I can see the tension in his shoulders when he stalks back towards me.
“Hold still,” he says, kneeling in front of me. He’s holding a pair of silver scissors, glinting in the low light. The light bounces off the blade, and something deep inside me knows I should be scared, but I just don’t have the energy.
The scissors are cold against my skin, the metal blades slipping between my wrists and the zip tie. I watch as he cuts through the plastic with a snip, and I feel the blood rush back into my fingers as the ties fall away.
I’m free, but I don’t feel free.
Draco looks up at me.
“Better?”
I nod, even though it’s not better.
It’s not, and it never will be again.
But I nod because I want it to be.
I just want to be okay.
Draco gets to his feet, standing over me, towering above me like the statue of some long forgotten god.
“Mercy,” he says, his voice eerily calm. “We should call the police. You need to report this.”
My stomach churns.
“No.”
“Mercy, whoever did this is out there. They could do this again, they could—”
“I said no.”
There’s a sharpness to my tone, and I swallow hard.
“They won’t believe me. They’ll say I deserved it. That I wasn’t pure enough, wasn’t good enough.”
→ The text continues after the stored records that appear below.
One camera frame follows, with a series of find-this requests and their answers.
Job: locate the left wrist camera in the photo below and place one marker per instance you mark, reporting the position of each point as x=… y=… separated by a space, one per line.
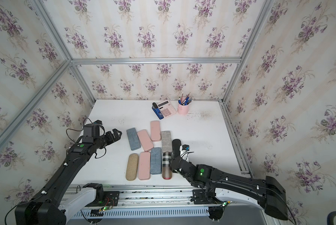
x=91 y=132

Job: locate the grey case yellow lining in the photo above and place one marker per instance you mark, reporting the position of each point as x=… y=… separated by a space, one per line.
x=133 y=139

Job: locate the pink grey case back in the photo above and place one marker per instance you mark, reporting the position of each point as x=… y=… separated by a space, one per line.
x=155 y=131

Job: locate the pink case white glasses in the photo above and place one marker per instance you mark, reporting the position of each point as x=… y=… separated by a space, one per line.
x=145 y=140

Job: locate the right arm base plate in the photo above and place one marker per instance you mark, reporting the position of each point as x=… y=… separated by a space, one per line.
x=200 y=197

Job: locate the aluminium rail frame front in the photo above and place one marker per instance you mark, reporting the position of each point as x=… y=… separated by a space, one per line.
x=158 y=202

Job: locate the pink calculator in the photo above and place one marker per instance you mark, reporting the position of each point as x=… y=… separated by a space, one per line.
x=166 y=108

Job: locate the teal glasses case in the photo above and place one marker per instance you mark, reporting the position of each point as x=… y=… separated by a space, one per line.
x=156 y=161

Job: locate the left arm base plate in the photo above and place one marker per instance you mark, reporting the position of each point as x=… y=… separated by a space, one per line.
x=107 y=199

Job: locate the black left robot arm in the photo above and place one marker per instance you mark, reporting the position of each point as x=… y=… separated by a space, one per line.
x=45 y=207

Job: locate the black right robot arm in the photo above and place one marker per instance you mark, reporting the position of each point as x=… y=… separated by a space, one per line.
x=268 y=193

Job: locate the grey glasses case red glasses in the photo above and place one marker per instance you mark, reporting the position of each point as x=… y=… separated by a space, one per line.
x=166 y=141

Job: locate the blue stapler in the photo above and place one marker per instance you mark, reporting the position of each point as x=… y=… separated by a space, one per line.
x=157 y=111

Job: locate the pink pen cup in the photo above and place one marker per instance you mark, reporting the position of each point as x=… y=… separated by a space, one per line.
x=182 y=109

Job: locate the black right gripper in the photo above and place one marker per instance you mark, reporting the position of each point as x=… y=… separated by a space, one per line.
x=173 y=161

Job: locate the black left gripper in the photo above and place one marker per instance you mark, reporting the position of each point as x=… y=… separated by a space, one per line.
x=111 y=140

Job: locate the black tan glasses case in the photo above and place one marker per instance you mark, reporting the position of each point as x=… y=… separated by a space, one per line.
x=176 y=145

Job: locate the beige glasses case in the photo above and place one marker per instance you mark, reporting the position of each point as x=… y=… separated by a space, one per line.
x=132 y=167

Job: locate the plaid glasses case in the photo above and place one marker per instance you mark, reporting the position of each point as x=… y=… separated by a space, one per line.
x=166 y=165

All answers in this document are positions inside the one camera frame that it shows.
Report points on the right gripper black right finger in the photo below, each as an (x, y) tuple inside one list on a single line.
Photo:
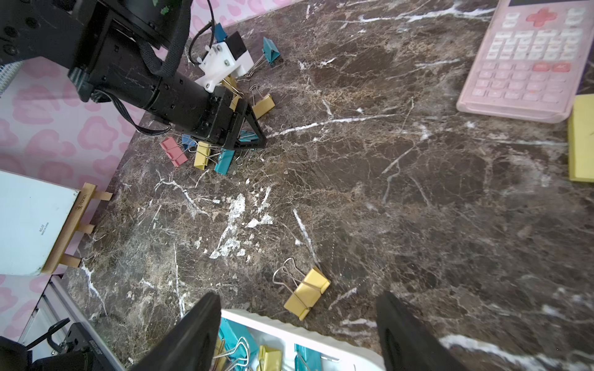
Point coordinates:
[(406, 344)]

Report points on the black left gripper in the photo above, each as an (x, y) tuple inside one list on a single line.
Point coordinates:
[(206, 116)]

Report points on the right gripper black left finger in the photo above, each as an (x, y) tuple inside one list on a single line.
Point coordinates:
[(190, 345)]

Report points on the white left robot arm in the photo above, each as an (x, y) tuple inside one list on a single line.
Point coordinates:
[(128, 53)]

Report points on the pink binder clip left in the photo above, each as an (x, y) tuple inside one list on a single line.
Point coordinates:
[(174, 151)]

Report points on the white storage tray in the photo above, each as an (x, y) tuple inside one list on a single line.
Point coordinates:
[(337, 355)]

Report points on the teal binder clip far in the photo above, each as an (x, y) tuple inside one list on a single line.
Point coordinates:
[(270, 50)]

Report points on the small yellow binder clip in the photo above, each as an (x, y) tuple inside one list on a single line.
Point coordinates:
[(306, 288)]

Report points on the wooden easel stand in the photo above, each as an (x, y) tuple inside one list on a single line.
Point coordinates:
[(73, 224)]

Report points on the white paper pad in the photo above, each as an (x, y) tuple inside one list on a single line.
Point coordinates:
[(33, 214)]

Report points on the yellow sticky note pad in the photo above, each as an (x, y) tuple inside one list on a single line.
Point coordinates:
[(580, 139)]

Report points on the pink calculator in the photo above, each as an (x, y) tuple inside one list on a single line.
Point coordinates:
[(531, 61)]

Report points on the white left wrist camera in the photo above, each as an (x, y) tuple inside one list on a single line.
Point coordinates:
[(227, 58)]

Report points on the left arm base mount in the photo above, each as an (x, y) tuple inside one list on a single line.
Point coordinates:
[(79, 351)]

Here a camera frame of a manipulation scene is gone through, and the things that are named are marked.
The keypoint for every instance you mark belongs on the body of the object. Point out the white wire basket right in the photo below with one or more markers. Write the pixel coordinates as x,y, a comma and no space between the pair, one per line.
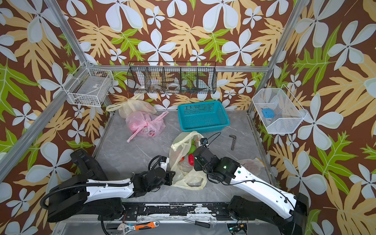
289,112

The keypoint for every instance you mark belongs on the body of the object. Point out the white wire basket left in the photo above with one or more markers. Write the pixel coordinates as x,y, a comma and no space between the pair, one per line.
89,86

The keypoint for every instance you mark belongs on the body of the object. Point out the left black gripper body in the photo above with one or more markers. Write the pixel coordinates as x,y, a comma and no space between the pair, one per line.
167,179

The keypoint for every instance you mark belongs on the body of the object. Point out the white wire basket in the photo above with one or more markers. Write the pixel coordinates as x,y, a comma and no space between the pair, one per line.
289,112
89,86

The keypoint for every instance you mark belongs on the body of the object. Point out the teal plastic basket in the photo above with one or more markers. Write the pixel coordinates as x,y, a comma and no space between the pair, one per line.
203,117

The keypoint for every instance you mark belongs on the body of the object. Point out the blue object in basket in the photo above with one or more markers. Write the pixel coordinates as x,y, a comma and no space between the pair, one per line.
268,113

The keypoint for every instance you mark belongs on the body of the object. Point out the green cabbage toy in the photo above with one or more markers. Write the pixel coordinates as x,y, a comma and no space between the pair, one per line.
192,148

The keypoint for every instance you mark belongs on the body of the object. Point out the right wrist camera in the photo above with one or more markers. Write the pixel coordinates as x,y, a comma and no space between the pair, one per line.
203,142

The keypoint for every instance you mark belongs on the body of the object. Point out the black handled screwdriver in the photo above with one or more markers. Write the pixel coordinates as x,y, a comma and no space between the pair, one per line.
198,223

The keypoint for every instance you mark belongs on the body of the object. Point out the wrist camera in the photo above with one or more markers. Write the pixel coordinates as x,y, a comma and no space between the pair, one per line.
163,163
203,142

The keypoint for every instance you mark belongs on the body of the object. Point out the grey allen key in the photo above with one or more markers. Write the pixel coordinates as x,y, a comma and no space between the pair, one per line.
234,139

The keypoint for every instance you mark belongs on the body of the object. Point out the black wire basket rear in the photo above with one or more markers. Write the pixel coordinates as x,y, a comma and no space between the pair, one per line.
172,77

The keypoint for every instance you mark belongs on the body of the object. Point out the pale yellow bag at back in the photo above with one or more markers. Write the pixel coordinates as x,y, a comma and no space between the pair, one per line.
133,104

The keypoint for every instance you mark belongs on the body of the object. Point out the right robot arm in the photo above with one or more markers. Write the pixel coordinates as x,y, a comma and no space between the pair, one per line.
286,211

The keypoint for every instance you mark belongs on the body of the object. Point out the red apple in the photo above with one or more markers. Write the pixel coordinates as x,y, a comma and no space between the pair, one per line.
191,160

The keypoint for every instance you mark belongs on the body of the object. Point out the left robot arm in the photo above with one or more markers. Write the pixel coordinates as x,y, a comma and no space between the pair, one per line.
90,192

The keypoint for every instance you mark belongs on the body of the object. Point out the yellow plastic bag with fruit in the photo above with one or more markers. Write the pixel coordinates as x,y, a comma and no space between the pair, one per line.
185,175

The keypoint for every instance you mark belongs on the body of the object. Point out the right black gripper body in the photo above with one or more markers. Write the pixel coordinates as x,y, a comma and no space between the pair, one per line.
198,166

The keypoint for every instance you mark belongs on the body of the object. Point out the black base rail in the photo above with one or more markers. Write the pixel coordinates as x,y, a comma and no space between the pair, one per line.
135,211

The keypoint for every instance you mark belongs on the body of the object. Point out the orange adjustable wrench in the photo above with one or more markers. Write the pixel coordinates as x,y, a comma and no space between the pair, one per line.
125,228

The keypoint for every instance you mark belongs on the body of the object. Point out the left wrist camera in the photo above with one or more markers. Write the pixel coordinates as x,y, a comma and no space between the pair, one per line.
163,163

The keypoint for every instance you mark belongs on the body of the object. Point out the pink plastic bag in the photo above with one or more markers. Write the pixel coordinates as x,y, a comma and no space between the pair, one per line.
145,124

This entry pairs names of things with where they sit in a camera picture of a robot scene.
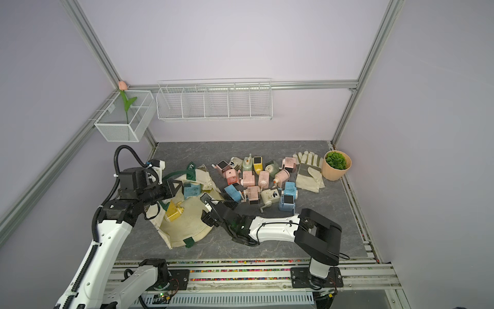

My voice breaks, and the tears are back, and they feel so, so hot.
“You can’t let them get away with this.”
“I can’t let them know,” I say, looking up at him.
“Fuck the stupid church, Mercy!”
I flinch again. Shake my head.
“You don’t understand, Draco.”
“Me?!” he barks. He’s angry. I can hear it. “ I don’t understand? Come on , Mercy.”
“This wasn’t the first time.”
“How long?”
“I’m pregnant.”
I say it like it answers the question, even if I know it doesn’t.
Maybe it does?
He already knew that. He was at the pharmacy.
The room begins to spin.
I feel like I’m floating again, like I’ll pass out.
I feel the weight of Draco’s hand as he reaches out, grabs my shoulders, shakes me just a little.
“Breathe, Mercy,” he tells me. “Stop holding your breath.”
Am I?
I am.
I feel the burn in my lungs as I suck in a deep breath, and the fog blows away.
Draco sits beside me on the couch with a sigh.
He doesn’t touch me, doesn’t speak.
After a while, my eyes feel so unbelievably heavy. I slump against him, curl up in his lap, and before I can even ask if it’s okay, I fall asleep.